Excerpted records:
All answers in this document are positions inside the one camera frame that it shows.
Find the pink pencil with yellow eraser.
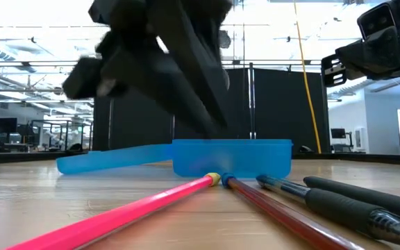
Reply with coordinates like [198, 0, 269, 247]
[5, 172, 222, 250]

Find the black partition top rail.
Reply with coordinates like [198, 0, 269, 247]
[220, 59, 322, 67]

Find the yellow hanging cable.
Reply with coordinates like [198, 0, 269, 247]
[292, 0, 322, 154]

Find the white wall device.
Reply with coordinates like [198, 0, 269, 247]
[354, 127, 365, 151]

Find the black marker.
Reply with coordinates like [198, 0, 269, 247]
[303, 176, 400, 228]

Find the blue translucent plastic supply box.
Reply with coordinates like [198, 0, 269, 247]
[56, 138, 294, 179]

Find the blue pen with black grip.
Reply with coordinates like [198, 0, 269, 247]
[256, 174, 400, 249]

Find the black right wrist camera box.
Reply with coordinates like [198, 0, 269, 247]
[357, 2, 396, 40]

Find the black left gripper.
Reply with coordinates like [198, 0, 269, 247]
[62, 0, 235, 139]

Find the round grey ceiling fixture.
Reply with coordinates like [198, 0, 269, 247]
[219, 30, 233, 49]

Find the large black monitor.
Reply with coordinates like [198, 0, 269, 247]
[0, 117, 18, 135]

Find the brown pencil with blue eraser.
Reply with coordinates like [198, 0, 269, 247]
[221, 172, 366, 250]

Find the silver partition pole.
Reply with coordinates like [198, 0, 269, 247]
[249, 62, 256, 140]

...

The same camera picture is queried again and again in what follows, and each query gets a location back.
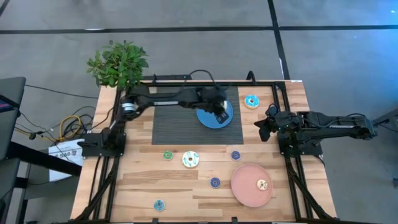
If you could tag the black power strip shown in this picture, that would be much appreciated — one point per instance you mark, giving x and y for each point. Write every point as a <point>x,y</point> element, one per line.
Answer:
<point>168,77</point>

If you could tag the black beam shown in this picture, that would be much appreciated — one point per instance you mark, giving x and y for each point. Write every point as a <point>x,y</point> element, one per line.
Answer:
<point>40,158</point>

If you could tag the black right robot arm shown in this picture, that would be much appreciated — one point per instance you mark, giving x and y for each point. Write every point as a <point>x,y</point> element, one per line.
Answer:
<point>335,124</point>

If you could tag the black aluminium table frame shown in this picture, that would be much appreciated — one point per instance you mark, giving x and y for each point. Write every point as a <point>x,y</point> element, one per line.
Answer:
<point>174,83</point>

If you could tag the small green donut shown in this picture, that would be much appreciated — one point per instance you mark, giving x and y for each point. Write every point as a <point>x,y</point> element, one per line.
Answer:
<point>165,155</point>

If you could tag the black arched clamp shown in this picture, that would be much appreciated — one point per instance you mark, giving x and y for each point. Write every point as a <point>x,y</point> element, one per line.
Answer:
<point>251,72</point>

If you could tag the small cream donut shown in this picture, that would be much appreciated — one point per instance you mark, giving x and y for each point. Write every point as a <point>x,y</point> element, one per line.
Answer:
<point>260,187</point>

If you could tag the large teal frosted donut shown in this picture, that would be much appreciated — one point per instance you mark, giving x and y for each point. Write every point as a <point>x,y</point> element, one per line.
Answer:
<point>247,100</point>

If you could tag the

Task to complete: For every line above with the word "eraser" in it, make a copy.

Reply:
Find the pink pencil with yellow eraser.
Find the brown pencil with blue eraser.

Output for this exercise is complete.